Harry Krause November 20th 03 02:28 AM

Composite stringer grids
 
Mole wrote:
"Harry Krause" wrote in message
news:c3dhc2g=.82627d12784c03afb2097e72f24ffd36@106 9256316.cotse.net...
K Smith wrote:


Really? Gosh. There probably are 100 million wood frame houses in the
united states, some more than 100 years old. I suppose that because of
the weakness of wood and the difficulties of attaching it to anyting,
even itself, are really problematical, eh?


Don't twist those houses or they fall down. Don't suddenly lower the
pressure...the nails come out. Don't let the weather barrier get
compromised or they rot. Don't compare house construction to boat
construction. They don't even come close.



I'm not comparing house construction to boat construction. The point,
and perhaps I was too subtle, is that wood frame construction is strong
enough for houses, and wood is strong enough for boat stringers,
assuming whoever does the design does it properly and the design is
correctly implemented and the wood protected.

Karen Elizabeth Smith "gets off" on these little tangents of hers, but
they mostly are absurd or border on it. Wood is a fine boatbuilding
material, and has been for thousands of years. It certainly is "strong
enough" to be used as a boatbuilding material. Does wood have
shortcomings? Of course it does, but so does every other boatbuilding
material.

Ms. Smith is quick to castigate for what she perceives to be "problems"
in the designs and manufacture of boats generally, and, more typically,
boat engines, a position that really is not defensible, if you take a
look at the barely floating derelict of a boat she calls her own and the
rusting piece of crap "diesel outboard" engine with which she
underpowers it.



--
Email sent to is never read.

Lawrence James November 20th 03 02:33 AM

Composite stringer grids
 
The problem is that fiberglass is not water proof. Water migrates thru the
fiberglass and soaks the stringer. You can not seal a wood stringer with
fiberglass. Epoxy is more likely to keep the stringer dry but it is a lot
more expensive so nobody uses it. Even with epoxy any compromise is going
to let the water thru.

Most are laying enough fiberglass on the stringers to provide the majority
of the strength even after the wood gets soft. Some have figured out that
they don't really need the wood for strength and switched to foam. The foam
is just there to as a form for the glass.

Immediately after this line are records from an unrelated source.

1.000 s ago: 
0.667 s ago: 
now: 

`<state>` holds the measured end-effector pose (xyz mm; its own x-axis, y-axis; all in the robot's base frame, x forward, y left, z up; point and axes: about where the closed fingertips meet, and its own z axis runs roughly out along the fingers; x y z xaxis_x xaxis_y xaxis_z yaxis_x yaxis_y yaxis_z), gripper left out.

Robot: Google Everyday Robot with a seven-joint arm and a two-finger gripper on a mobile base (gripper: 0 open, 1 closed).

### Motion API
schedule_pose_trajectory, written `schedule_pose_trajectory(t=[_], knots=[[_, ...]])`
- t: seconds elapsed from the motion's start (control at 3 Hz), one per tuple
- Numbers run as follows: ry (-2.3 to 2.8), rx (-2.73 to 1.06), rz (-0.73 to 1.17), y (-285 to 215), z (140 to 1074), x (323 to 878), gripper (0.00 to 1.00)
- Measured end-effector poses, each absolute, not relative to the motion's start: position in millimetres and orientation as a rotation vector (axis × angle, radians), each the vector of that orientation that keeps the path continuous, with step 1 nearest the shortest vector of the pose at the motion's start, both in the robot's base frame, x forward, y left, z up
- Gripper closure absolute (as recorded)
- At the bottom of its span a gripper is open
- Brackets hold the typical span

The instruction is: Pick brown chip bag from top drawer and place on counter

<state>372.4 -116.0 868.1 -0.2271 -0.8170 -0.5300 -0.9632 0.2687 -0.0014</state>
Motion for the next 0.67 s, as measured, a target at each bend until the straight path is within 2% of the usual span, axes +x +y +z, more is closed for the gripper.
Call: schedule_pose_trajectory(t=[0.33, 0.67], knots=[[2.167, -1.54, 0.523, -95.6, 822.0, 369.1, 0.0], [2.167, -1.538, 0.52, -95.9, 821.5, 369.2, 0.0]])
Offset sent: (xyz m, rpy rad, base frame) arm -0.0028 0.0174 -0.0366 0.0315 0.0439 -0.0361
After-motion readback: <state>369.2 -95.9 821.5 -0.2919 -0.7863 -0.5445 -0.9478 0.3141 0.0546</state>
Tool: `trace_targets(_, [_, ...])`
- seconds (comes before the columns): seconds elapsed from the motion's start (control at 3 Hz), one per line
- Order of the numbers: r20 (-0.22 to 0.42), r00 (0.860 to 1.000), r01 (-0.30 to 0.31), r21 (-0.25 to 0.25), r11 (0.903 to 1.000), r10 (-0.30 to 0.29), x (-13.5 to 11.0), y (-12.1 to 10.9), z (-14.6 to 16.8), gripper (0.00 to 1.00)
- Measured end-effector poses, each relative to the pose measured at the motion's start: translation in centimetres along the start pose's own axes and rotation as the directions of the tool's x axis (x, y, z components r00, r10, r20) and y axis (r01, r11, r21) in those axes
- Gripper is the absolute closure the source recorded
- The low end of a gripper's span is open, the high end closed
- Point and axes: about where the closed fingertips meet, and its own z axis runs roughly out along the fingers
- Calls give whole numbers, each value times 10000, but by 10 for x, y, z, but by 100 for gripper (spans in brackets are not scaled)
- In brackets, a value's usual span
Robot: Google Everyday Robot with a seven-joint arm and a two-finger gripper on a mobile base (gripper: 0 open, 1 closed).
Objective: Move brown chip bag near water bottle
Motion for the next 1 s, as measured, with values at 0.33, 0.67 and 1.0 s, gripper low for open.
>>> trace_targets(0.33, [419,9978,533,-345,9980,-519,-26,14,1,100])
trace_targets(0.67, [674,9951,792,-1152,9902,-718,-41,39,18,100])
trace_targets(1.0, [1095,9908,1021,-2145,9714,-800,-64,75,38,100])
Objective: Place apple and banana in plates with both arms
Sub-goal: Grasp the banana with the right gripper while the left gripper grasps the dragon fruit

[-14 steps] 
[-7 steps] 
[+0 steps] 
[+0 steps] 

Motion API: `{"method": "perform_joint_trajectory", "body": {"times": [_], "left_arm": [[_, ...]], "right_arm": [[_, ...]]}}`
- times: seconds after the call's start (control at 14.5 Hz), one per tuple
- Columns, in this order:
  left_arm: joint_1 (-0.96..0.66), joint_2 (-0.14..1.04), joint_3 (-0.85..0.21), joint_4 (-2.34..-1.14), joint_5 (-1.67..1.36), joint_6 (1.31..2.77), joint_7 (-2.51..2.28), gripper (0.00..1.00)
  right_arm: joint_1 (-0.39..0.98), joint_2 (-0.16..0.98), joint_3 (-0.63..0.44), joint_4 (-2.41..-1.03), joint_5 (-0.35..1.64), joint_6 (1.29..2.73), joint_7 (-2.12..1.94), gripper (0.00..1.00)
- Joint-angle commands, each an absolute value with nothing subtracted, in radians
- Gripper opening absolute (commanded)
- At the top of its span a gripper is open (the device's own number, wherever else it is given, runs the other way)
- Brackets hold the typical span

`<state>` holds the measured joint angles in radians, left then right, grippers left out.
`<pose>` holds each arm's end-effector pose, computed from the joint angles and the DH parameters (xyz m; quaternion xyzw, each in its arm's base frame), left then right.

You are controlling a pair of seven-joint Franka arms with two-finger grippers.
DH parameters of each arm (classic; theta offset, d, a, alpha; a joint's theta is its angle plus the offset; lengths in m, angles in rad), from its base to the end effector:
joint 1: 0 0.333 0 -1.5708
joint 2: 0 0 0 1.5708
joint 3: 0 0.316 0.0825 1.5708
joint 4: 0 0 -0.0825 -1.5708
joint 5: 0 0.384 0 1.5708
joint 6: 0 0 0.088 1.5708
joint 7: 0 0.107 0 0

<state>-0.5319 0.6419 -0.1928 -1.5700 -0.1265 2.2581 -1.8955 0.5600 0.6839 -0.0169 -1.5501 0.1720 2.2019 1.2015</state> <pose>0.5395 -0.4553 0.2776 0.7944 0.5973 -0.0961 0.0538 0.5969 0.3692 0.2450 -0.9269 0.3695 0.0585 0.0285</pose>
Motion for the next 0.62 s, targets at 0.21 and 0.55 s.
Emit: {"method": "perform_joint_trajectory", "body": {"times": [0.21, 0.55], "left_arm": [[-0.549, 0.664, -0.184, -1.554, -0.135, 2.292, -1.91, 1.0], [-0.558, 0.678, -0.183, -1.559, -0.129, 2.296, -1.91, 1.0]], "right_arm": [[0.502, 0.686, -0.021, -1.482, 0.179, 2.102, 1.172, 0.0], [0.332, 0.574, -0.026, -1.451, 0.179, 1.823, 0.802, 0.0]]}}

I'll bet if you drill a hole around those motor mounts on your Tolly you'll
find quite a bit of fiberglass.

"WaIIy" wrote in message
...
On Wed, 19 Nov 2003 08:40:18 -0500, "Paul Schilter"
paulschilter@comcast,dot,net wrote:

Chuck,
Okay then why the concern over rotted wood in the stringer? I would
imagine that the water got in through a poor job of sealing the wooden
stringer, so why not seal it up and not worry about it? But does an

older
boat like an 89 Sea Ray depend on the wood for its strength or the
fiberglass coating? I know a fellow that had his boat (88 Sea Ray 300
Weekender) out of the water for three seasons while he dried out his
stringers and checked for moisture with a meter. I think he then bored

some
holes in the stringer and filled with epoxy. Was he wasting his time?

His
complaint was that Sea Ray drilled limber holes through the stringers and
didn't seal the limber holes causing the water absorption. I'm just

trying
to determine how wide and important of a problem is this.
Paul


I know the mid 80's Wellcrafts - 34 ft or so- were famous for rotten
stringers.

It would be interesting to know how much some og the boatmakers rely on
the wood in a stringer for strength and just pretty it up with epoxy.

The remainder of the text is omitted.